*Data for processing*.
^^^^

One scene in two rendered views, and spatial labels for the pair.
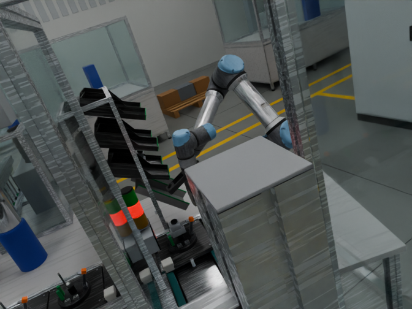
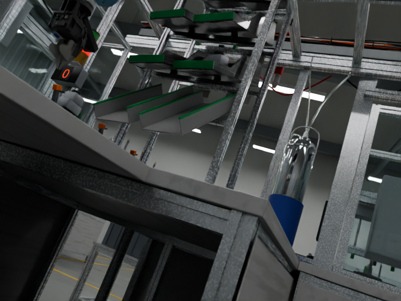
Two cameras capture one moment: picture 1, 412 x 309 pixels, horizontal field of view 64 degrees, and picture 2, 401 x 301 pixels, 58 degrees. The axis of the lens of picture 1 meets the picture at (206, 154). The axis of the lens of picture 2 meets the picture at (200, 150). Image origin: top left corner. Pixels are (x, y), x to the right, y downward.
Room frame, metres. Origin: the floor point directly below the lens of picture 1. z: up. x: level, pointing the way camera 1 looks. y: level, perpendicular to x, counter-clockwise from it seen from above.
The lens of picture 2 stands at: (2.26, -0.37, 0.73)
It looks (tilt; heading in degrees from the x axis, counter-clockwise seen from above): 17 degrees up; 128
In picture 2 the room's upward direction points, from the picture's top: 21 degrees clockwise
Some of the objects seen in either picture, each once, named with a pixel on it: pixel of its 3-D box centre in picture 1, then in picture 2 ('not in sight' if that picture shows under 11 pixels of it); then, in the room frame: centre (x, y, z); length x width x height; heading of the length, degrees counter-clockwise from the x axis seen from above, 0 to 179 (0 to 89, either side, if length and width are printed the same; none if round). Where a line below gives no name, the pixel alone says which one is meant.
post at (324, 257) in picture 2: not in sight; (351, 150); (1.76, 1.47, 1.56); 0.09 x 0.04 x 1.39; 13
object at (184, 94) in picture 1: (189, 95); not in sight; (6.86, -0.07, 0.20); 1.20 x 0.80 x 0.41; 112
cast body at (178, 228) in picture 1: (174, 227); (73, 103); (1.23, 0.24, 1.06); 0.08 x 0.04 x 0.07; 103
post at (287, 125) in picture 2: not in sight; (284, 137); (1.41, 1.39, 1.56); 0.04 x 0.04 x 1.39; 13
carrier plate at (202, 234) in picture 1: (183, 243); not in sight; (1.23, 0.23, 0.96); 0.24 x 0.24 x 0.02; 13

^^^^

What is needed is a word-for-word copy of the lines from the start of the data to the line with "In picture 2 the", inclusive, with no pictures in it.

*Exercise solution*.
One scene in two rendered views, and spatial labels for the pair.
Two cameras capture one moment: picture 1, 412 x 309 pixels, horizontal field of view 64 degrees, and picture 2, 401 x 301 pixels, 58 degrees. The axis of the lens of picture 1 meets the picture at (206, 154). The axis of the lens of picture 2 meets the picture at (200, 150). Image origin: top left corner. Pixels are (x, y), x to the right, y downward.
Room frame, metres. Origin: the floor point directly below the lens of picture 1. z: up. x: level, pointing the way camera 1 looks. y: level, perpendicular to x, counter-clockwise from it seen from above.
The lens of picture 2 stands at: (2.26, -0.37, 0.73)
It looks (tilt; heading in degrees from the x axis, counter-clockwise seen from above): 17 degrees up; 128
In picture 2 the room's upward direction points, from the picture's top: 21 degrees clockwise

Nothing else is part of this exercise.